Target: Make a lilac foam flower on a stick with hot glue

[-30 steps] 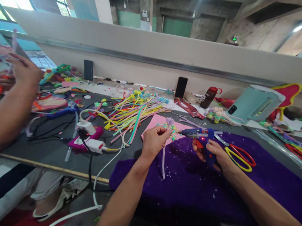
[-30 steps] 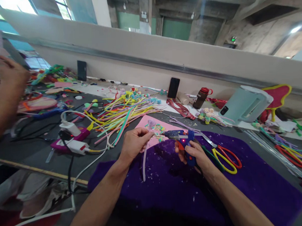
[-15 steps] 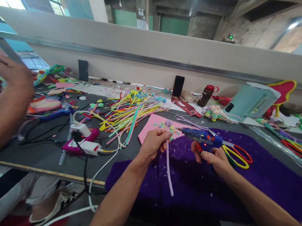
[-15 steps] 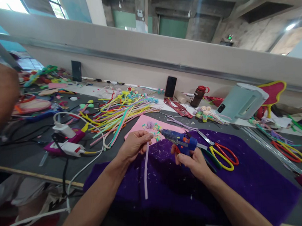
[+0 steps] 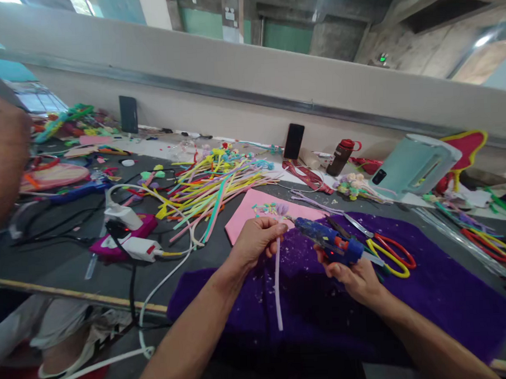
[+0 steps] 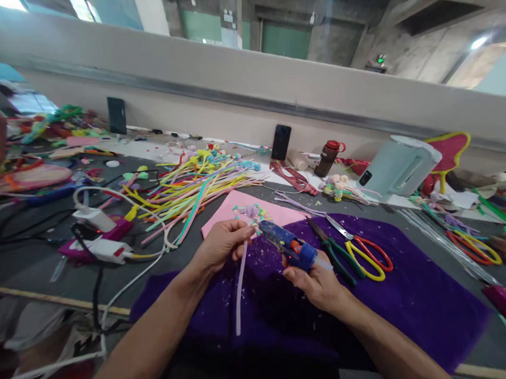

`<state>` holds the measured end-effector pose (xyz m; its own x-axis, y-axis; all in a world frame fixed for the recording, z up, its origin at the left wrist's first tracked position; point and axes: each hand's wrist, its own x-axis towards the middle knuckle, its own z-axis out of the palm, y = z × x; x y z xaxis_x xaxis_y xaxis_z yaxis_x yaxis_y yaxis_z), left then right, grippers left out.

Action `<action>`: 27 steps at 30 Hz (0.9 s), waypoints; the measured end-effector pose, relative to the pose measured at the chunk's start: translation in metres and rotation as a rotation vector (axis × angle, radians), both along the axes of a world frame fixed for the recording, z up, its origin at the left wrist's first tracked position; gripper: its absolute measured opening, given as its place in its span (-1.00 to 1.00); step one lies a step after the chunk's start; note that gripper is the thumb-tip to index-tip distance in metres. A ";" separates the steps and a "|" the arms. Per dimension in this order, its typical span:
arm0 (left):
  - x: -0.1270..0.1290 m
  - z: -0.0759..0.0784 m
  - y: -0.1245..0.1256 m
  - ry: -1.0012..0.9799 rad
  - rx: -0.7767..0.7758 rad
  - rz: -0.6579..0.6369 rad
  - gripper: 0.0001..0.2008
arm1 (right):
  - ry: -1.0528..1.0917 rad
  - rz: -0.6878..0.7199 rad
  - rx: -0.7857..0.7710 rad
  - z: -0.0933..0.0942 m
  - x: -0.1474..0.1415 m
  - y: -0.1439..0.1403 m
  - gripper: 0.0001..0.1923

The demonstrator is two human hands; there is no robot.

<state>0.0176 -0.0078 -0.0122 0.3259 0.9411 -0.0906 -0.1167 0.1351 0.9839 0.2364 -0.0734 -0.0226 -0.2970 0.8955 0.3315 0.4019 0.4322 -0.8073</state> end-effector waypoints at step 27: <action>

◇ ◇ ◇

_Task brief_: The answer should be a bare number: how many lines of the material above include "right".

_Finished task_: 2